• _Information provided_:

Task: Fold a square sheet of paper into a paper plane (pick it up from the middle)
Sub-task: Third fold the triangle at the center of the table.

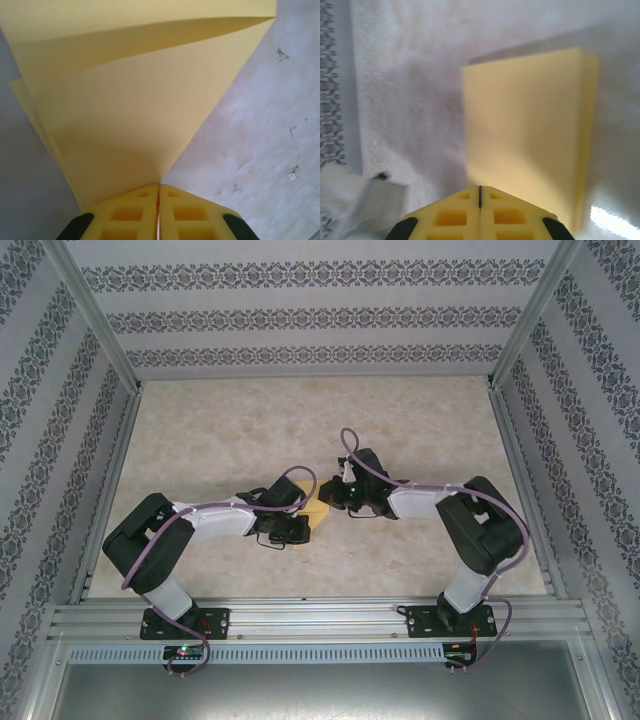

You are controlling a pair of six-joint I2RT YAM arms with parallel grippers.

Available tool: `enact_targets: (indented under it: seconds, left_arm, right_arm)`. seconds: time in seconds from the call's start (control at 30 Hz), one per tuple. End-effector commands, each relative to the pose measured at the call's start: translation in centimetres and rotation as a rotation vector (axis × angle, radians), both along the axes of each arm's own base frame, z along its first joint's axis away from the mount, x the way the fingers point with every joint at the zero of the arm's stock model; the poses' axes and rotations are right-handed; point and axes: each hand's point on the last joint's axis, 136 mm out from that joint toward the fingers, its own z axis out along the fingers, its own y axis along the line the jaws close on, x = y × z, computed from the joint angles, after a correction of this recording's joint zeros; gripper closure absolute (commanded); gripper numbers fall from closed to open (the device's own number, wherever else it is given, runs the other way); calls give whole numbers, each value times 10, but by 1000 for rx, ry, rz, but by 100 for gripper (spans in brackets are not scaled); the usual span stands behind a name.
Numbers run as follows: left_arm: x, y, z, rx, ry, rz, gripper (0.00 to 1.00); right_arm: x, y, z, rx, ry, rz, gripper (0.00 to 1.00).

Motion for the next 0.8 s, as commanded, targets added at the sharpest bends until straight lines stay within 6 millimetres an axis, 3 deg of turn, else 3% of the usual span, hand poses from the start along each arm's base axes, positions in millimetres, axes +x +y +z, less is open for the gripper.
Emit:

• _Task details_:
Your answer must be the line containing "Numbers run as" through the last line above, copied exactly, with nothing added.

• _Reply_:
Numbers run as follows: left_arm: x, y, z, rx, ry, rz, gripper (0.00 to 1.00); right_arm: x, y, z, rx, ry, rz, gripper (0.00 to 1.00).

Motion for the next 0.8 s, as commanded, targets added at the sharpest bends until straight lines stay within 6 millimetres an axis, 3 deg of turn, else 3% of the usual span, hand poses from the start along each arm's base axes, positions in millimetres, axes +x +y +z, less is open for the gripper.
Emit:

The answer given is complete as it stands.